# Rcia



## Slopmeyer (Aug 2, 2009)

So who has gotten certified?? Is it worth it to get certified?


----------



## PressurePros (May 6, 2007)

The only RCIA I know that offers certs is the Roof Cleaning Institute of America started by a friend of mine in the industry. Since this is in the pressure washing section, i am assuming that is what you mean.

I'm not a big believer in certifications other than from a marketing standpoint. The reason being, there is more than one effective way to do anything. If you have no experience roof cleaning the RCIA is a great place to start. The bottom line is, the information is available on the internet and here (I know, I posted it) but you would have to do some searching.
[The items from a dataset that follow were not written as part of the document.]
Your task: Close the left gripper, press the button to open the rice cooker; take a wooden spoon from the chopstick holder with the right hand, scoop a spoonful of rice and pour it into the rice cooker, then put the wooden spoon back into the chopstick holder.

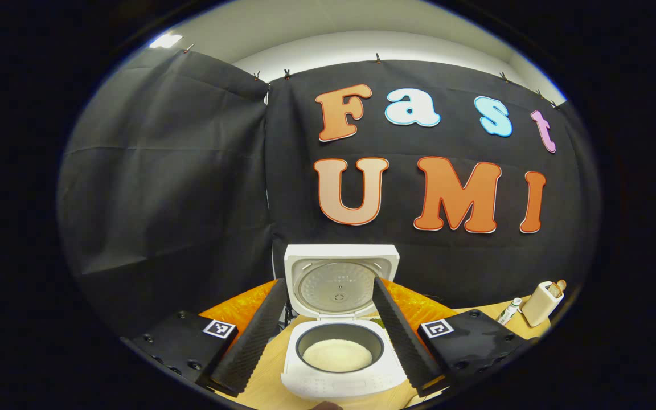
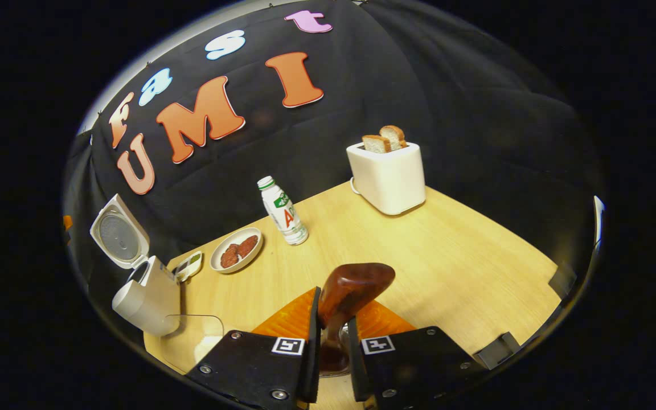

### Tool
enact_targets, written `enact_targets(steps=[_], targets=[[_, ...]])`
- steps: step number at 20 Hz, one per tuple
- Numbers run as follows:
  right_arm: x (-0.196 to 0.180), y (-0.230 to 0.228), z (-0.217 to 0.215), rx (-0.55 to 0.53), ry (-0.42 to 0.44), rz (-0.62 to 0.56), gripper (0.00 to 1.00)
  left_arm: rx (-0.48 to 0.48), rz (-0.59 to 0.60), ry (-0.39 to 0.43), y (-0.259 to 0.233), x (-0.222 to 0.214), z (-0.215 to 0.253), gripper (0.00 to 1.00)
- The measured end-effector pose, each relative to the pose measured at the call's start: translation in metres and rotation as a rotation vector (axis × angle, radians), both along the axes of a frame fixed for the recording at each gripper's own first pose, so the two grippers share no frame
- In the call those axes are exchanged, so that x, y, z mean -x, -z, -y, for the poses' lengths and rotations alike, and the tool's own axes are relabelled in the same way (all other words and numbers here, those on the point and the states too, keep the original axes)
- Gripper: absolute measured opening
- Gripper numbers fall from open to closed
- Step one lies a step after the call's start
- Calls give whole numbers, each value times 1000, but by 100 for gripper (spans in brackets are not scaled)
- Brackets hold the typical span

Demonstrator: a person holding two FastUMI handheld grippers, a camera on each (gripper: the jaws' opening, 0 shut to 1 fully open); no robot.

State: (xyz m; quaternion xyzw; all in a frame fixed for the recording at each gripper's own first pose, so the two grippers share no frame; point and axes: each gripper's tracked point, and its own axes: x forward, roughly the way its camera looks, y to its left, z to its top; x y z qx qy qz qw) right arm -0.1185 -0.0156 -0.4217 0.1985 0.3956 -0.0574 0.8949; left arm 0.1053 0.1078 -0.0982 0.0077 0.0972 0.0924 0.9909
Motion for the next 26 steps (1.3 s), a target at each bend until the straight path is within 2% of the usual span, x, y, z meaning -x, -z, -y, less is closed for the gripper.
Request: enact_targets(steps=[3,6,12,16,18,21,24,26], targets=[[11,-5,12,29,23,-51,28,5,-17,5,-5,-34,-4,100],[21,-9,29,111,47,-72,50,-31,-41,7,-8,-72,-16,100],[33,-62,43,206,67,-15,62,13,-37,32,-19,-151,-25,100],[30,-99,54,253,87,41,68,-24,-74,18,-6,-204,-32,100],[29,-114,56,256,98,64,69,-16,-119,-10,11,-223,-39,100],[28,-129,58,265,113,96,71,1,-192,-9,34,-251,-36,100],[32,-127,58,261,118,79,70,37,-311,-39,67,-247,-36,100],[30,-129,57,263,117,89,71,32,-319,-78,70,-242,-44,100]])
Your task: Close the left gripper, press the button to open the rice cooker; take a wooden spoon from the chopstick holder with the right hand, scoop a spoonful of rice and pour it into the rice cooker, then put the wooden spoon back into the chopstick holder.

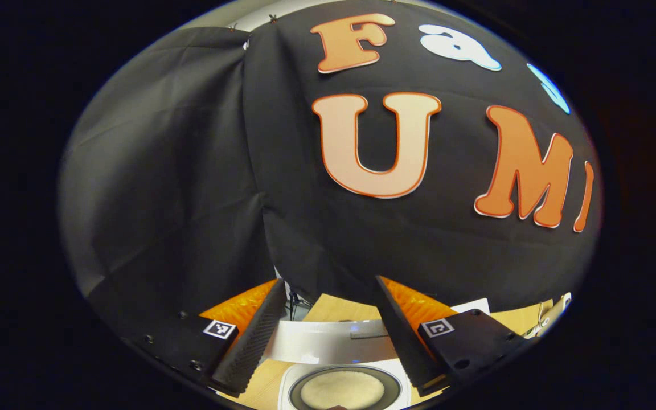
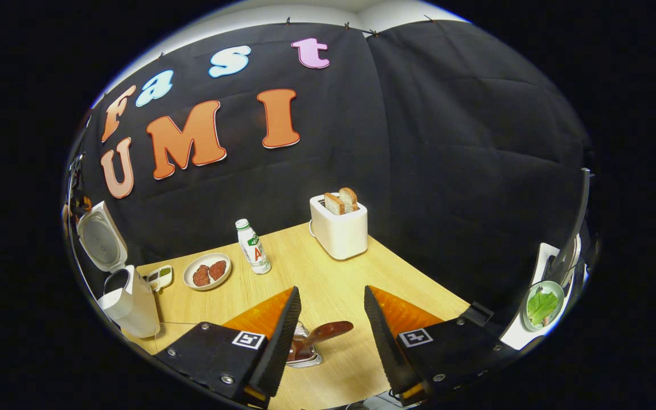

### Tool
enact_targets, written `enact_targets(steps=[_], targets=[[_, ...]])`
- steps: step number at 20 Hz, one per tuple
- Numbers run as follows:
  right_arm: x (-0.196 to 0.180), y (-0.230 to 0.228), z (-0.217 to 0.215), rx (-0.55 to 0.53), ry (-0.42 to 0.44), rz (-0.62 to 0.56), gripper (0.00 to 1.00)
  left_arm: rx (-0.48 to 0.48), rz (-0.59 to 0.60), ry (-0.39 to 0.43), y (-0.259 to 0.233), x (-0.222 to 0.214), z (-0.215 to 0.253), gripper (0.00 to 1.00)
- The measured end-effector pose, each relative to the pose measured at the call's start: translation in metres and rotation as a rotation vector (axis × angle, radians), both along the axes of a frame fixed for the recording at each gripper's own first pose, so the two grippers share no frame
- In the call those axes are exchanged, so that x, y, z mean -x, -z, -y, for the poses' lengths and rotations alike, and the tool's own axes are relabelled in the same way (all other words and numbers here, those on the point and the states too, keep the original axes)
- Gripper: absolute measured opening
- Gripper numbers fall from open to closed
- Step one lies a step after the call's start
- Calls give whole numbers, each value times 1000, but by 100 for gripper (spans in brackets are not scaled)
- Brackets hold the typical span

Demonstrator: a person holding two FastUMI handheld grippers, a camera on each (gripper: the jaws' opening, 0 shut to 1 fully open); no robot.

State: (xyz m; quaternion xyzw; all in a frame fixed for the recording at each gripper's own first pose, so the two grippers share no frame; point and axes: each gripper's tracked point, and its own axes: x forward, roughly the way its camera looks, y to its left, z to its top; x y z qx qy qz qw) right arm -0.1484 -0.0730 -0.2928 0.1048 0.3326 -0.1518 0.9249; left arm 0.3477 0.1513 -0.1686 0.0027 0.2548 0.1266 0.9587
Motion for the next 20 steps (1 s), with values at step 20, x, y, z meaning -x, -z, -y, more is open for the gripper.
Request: enact_targets(steps=[20], targets=[[-41,21,-50,-141,-166,3,72,178,-554,87,136,152,50,88]])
Chris has it all in one spot with many roof cleaners to support you so I think it could be money well spent. In the end, you still have to get out and do a few to gain experience, but this can shorten your learning curve.


----------



## aaron61 (Apr 29, 2007)

We are certified.I believe that it does seperate you from the herd.


----------



## Slopmeyer (Aug 2, 2009)

Yeah that what I thought it would be good from a marketing point of view and separate from the herd.
I don't mind the small cert fee but I'm not looking forward to 100 or so posts required on the site.(and it will cut into my PT time)
And PP we've talked before about cleaning products and you enlightened me


----------



## Ace Painting (Jan 11, 2011)

I'm also certified. The 100 posts can come pretty quick. Good luck.


----------